== Segment start ==

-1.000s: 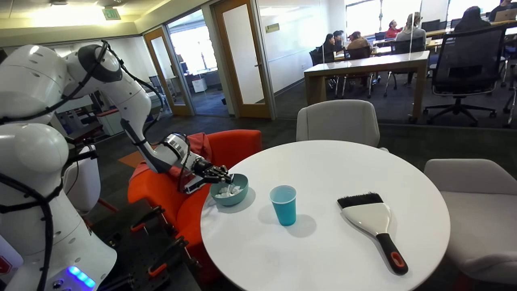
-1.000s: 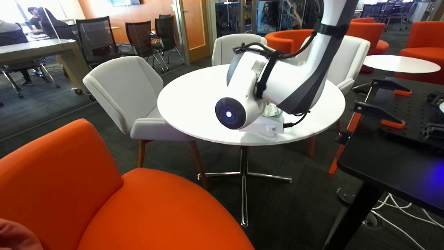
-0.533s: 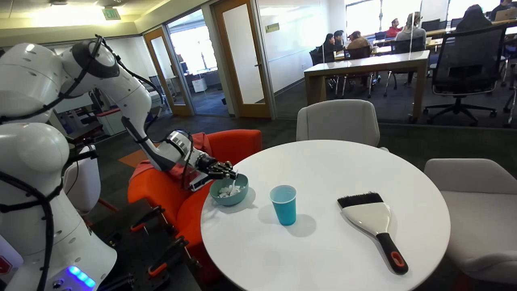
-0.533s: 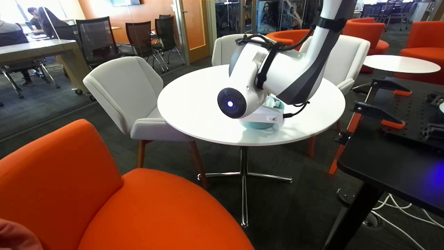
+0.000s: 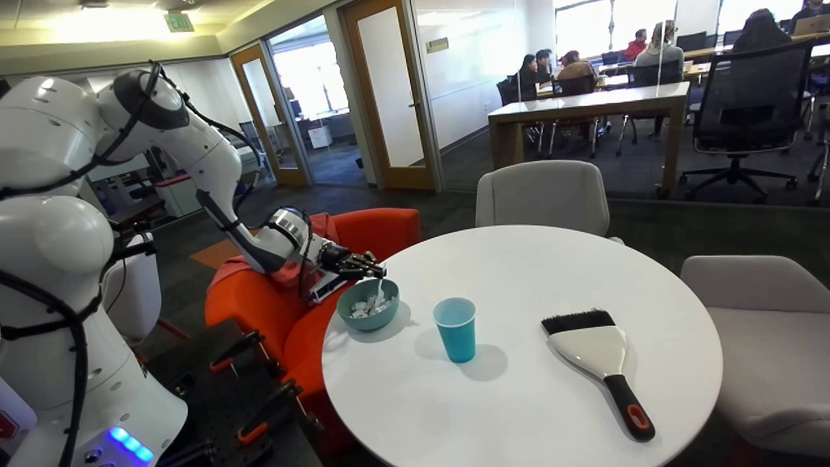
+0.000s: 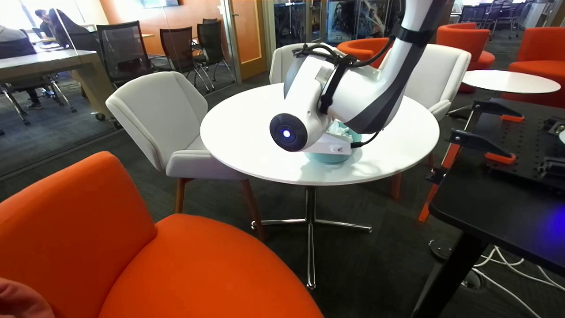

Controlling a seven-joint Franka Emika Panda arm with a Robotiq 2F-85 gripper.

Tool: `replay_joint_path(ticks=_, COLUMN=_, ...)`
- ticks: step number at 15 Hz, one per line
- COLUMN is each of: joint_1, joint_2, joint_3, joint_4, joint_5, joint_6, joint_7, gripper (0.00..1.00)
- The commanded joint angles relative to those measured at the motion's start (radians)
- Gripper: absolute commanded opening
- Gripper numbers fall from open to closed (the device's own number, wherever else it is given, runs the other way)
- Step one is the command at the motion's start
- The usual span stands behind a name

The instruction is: Use the spoon to stir the contents of the bowl

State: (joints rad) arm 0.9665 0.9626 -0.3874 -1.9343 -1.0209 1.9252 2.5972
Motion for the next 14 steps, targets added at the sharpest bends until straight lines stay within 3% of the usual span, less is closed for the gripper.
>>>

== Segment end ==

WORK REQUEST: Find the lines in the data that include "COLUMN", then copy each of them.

ANSWER TO THE PROBLEM:
Tool: `replay_joint_path(ticks=_, COLUMN=_, ...)`
- COLUMN is each of: joint_1, joint_2, joint_3, joint_4, joint_5, joint_6, joint_7, gripper (0.00..1.00)

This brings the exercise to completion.